Most congressional districts get just one or two appointments to the service academies, Turner said.

“Our community rises to the occasion, where we get many of our students who are positioned for the academies,” he said.

Turner introduced four of the five appointees at a press conference at his downtown Dayton offices Friday. They are:

  • West Carrollton High School graduate Chase Adams, who is headed to the U.S. Military Academy, also known as “West Point.”
  • Northmont High School graduate Worship Akpan, has also been appointed to West Point.
  • Owen Russell, a Kettering Fairmont High School graduate, also West Point-bound.
  • And Oakwood High graduate Jett Williams, who has been appointed to the Air Force Academy in Colorado Springs, Colo.
  • Abigail Hammond, of Fairborn, is headed to the Naval Academy. (She was not at Friday’s press conference.)

Williams, 18, has considered an Air Force career for years, inspired in part by his father, a civilian pilot.

But he was drawn to the Air Force for other reasons.

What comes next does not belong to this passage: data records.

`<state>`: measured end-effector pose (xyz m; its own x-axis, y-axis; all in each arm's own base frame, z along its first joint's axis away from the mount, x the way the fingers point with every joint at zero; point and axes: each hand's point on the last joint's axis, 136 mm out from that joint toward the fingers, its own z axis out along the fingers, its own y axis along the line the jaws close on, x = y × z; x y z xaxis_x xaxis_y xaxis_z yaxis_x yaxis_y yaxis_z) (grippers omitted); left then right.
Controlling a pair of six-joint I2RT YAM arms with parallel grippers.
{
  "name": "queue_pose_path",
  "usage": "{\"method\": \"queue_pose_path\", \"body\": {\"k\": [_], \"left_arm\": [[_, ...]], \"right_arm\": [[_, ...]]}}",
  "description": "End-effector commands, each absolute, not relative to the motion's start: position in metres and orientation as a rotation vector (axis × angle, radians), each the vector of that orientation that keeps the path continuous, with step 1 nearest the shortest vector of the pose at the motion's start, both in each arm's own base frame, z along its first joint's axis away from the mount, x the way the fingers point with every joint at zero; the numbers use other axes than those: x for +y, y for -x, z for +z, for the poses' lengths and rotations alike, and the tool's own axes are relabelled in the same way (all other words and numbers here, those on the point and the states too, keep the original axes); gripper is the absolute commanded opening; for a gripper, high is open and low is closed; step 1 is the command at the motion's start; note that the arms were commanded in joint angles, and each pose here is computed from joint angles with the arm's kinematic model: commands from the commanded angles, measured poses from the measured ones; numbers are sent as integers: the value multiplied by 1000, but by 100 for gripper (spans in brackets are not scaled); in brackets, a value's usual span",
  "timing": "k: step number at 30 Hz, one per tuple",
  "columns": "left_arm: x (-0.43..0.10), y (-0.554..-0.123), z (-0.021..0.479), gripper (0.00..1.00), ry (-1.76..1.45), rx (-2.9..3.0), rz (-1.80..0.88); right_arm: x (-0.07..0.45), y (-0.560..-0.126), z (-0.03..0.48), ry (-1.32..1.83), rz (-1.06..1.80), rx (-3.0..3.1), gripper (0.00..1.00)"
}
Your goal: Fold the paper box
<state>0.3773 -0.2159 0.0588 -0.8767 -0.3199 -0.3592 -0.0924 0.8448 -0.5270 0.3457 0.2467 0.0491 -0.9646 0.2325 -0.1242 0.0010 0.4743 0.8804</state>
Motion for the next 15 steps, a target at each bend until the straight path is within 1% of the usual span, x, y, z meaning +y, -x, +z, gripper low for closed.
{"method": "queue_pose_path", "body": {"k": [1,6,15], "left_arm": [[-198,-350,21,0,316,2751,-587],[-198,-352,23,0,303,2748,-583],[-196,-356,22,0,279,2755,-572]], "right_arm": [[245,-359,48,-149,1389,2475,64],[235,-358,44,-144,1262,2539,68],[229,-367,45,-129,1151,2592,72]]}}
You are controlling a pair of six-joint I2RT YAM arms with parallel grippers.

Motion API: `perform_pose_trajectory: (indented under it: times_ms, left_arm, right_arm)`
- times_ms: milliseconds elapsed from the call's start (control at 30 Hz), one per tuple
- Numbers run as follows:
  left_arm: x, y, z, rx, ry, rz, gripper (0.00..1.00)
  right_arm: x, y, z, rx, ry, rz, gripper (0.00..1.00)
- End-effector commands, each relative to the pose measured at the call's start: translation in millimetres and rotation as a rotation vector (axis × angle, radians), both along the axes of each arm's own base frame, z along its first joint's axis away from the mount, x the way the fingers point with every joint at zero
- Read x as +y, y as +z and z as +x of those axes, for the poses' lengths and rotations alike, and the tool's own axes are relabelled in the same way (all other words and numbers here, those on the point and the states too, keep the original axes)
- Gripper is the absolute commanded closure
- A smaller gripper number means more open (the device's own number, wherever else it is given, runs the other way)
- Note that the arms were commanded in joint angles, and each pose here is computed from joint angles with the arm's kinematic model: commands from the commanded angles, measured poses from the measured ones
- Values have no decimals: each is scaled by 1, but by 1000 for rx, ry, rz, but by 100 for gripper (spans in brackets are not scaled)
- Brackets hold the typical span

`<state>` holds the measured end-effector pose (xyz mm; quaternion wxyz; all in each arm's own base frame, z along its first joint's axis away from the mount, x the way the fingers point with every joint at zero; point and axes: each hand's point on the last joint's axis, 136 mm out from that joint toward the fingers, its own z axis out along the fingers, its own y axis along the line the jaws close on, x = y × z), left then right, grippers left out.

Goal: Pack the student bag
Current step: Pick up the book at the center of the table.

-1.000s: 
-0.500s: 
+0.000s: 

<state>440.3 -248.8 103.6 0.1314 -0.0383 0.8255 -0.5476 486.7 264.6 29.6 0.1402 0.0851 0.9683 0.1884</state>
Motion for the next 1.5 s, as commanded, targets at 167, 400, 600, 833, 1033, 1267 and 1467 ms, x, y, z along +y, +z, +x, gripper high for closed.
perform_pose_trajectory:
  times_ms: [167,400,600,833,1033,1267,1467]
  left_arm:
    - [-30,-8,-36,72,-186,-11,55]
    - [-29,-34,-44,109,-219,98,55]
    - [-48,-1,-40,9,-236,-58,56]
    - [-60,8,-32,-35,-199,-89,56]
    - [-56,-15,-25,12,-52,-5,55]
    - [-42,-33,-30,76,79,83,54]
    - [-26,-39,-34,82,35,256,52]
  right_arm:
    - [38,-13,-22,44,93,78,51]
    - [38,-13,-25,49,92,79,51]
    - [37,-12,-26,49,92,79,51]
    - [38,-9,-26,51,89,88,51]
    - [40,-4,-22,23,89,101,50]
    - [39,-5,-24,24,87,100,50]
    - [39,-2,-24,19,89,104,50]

“The people you meet who have gone to the academy and graduated, speaking with them when I was applying, they’re the kind of people I wanted to emulate and wanted to be like,” he said.

Apkan participated in Navy Junior ROTC as a cadet officer at Northmont High School, reaching platoon commander. A visit to the West Point campus in upstate New York helped shift her sights to a career as an Army officer.

“When I went to visit West Point, the campus was just amazing and the culture was, like, impeccable,” she said. “I said, ‘This has to be the one.’”

Turner, a Dayton Republican, has nominated students to service academies every year since being elected to Congress in 2002, and every year at least one student has been appointed.

It’s difficult to get into military academies because the careers for which they prepare students are difficult. Members of Congress may nominate applicants who meet the eligibility requirements — U.S. citizens who are at least 17 but not older than 23, unmarried and not pregnant, without legal responsibility for children.

Members of the House and Senate, as well as the vice president, may nominate students.

But it takes more than a nomination. Only an appointment to an academy means the student is accepted.

The Air Force Academy had an acceptance rate of just 13% in the fall of 2020, according to U.S. News and World Report magazine. The acceptance rate to the U.S. Naval Academy and the U.S. Military Academy (usually called simply “West Point”) were even lower at the time — only 9%, the magazine said.